Is He Calling You Back Into The Boat?

 My dad really enjoys fishing, when we were little he'd take us down the street to the lake in the late afternoon when the sun was starting to sink into the western edge of the lake to fish. He'd slide the worm on to the hook for us- we didn't mind fishing but we weren't about to touch that worm, and then we'd cast it out into the water and wait...

And wait...

And wait some more.

Soon Brianna's little red and white bobber floating out in the middle of the murky water was slipping back toward shore and she'd cast it out again. The process would go on and on as each minute passes without a nibble she'd reel it back in and toss it back out again. Her frustration growing with each reel in and cast out she'd finally give up and we'd pack up our gear and head home.

Have you ever found yourself in a place where you were investing way more time and energy and resources in something than you thought it was going to take? And no matter how hard you work at it, how many times you throw your line back out on to the water you still come back empty-handed? You find yourself coming back disappointed, frustrated, weary and ready to give up. Embarrassed because you have little or nothing to show for everything you've invested.

One day as Jesus was standing by the Lake of Gennesaret, the people were crowding around him and listening to the word of God. He saw at the water’s edge two boats, left there by the fishermen, who were washing their nets. He got into one of the boats, the one belonging to Simon, and asked him to put out a little from shore. Then he sat down and taught the people from the boat. Luke 5:1-3 NIV

Simon and his fellow fisherman had been out on the water all night fishing as He later tells Jesus, not for five minutes, not for 30 not for an hour, but all night long and had caught nothing. And now in the morning they've returned to the shore and abandoned their boats. We quickly tend to jump to conclusions when we read that Jesus found the boats empty, but if we continue to read we find Simon and his friends washing their nets. They had every intention of getting back out on the water- they were done for now, for this moment but they weren't giving up. If they had thrown in the towel they simply would have left they wouldn't have bothered with the process of cleaning and repair their nets.

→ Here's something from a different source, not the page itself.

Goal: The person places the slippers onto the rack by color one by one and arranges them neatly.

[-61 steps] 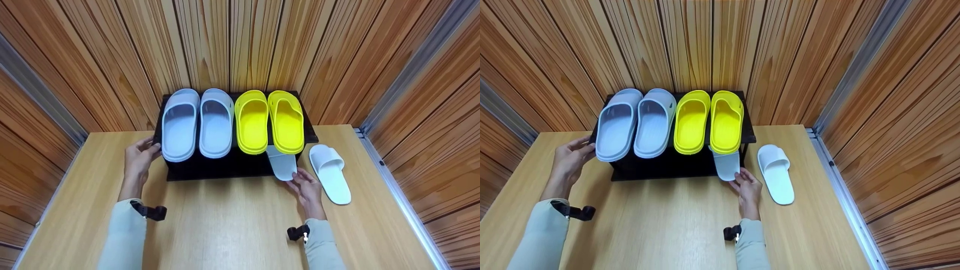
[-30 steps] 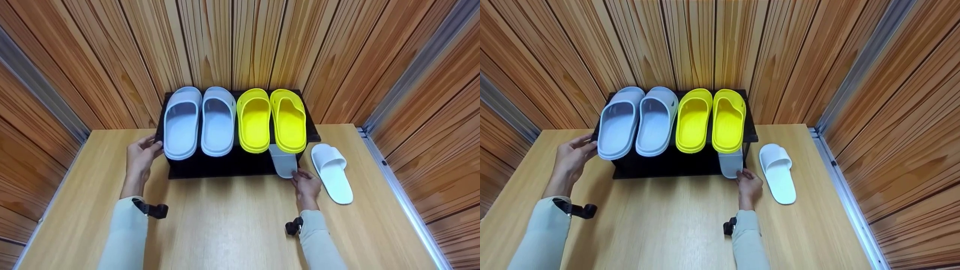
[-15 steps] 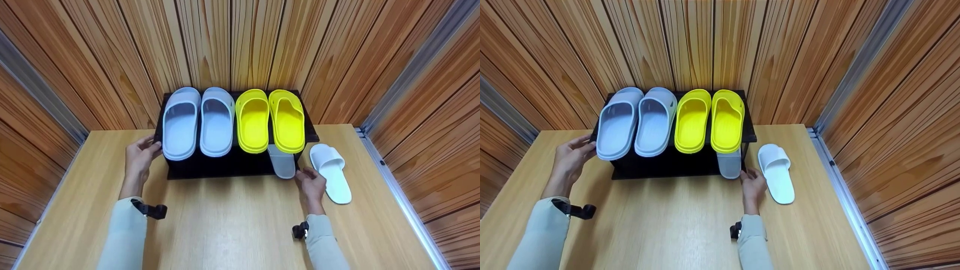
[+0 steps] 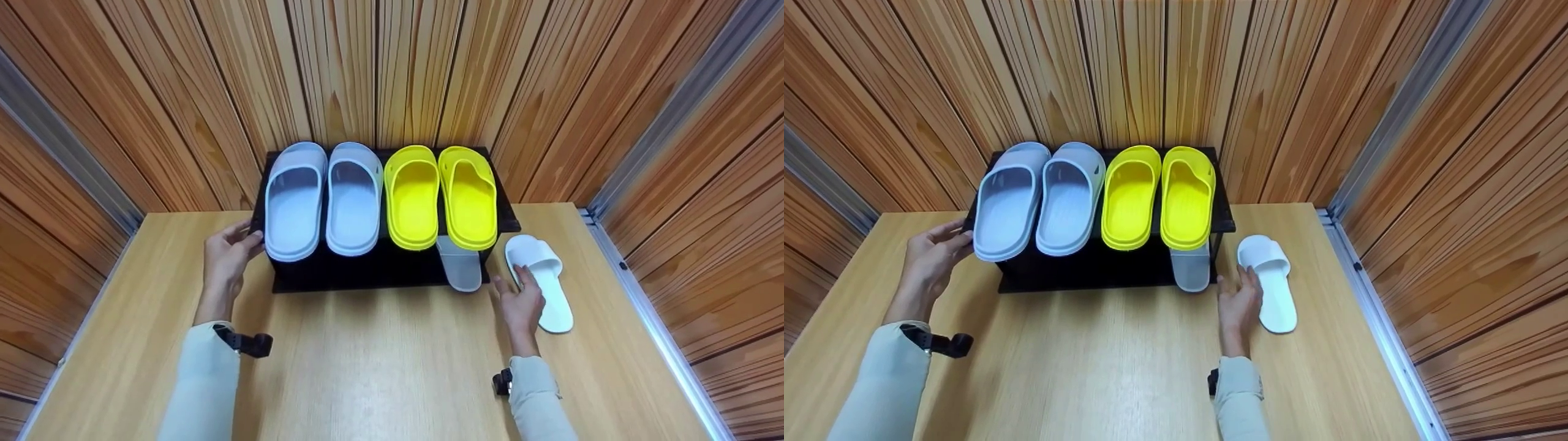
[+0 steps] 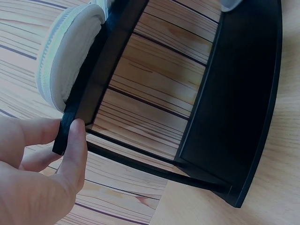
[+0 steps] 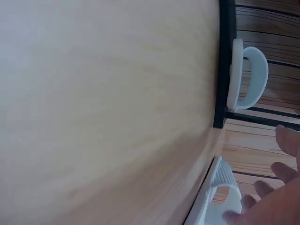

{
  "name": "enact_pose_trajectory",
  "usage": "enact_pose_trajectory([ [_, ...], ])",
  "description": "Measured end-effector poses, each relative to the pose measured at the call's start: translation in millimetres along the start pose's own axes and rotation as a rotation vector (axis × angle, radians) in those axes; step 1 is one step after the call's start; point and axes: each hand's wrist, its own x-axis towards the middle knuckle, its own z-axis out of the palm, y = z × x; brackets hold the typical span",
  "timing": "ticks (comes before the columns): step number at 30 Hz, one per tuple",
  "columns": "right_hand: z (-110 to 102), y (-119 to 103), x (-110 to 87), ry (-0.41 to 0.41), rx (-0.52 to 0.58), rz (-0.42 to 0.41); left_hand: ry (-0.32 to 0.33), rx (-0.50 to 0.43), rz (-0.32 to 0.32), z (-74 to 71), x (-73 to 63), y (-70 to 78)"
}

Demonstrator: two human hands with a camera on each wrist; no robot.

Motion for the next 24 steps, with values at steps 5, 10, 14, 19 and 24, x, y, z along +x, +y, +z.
enact_pose_trajectory([
  [5,-8,8,1.0,0.025,-0.118,-0.025,-0.001,-0.016,0.014,-0.1,0.4,-1.1],
  [10,-23,20,4.6,0.072,-0.261,-0.001,-0.016,-0.027,0.029,-0.7,1.2,-1.8],
  [14,-38,29,5.3,0.060,-0.315,0.103,-0.020,-0.023,0.024,-0.9,1.8,-0.5],
  [19,-55,39,2.6,-0.001,-0.315,0.228,-0.017,-0.027,0.026,-0.5,1.8,0.7],
  [24,-64,48,-2.0,-0.033,-0.318,0.272,-0.009,-0.032,0.026,-0.9,1.0,-1.3],
])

In this season, at this moment He had given up- in this season that boat represented all of his frustration and disappointment. So when Jesus comes walking along the shore He finds the boats temporarily abandoned and the fisherman mending their nets. It's ok to step back, to take a moment and clean and repair your nets, to refuel- as long as you get back out there.

The story goes on to say that the crowd eagerly crowding around Jesus, hungry to hear His words, desperate to touch even the hem of his garment -when was the last time we were that desperate to be with Him?- that he found himself pushed to the very edge of the shore, and in the middle of all that noise, with the crowd pressing in on all sides, right in the midst of all that chaos Jesus saw Simon and his boat. One fisherman who'd had a bad night.

There is so much hope in that verse- despite all of those people, despite the noise, the voices calling for His attention He saw Simon- and He sees you. You lost in the middle of your own storm, He sees you and He cares. He cares about every little thing that touches your life if He didn't care He never would have seen Simon in that crowd.

I don't know about you, but when I'm disappointed and frustrated people around me know it. Jesus knew what had transpired on that lake, He knew the frustration Simon was feeling, the disappointment that clung to Him, He knew the weary thoughts that were bouncing around Simon's head and the bible says that Jesus approached and stepped into Simon's boat. He stepped into the very thing that represented his disappointment and frustration and sat down. I can't help but think about another boat scene that we are told about in scripture, the disciples had spent the night straining against a might storm- and Jesus got into their boat and the storm became still.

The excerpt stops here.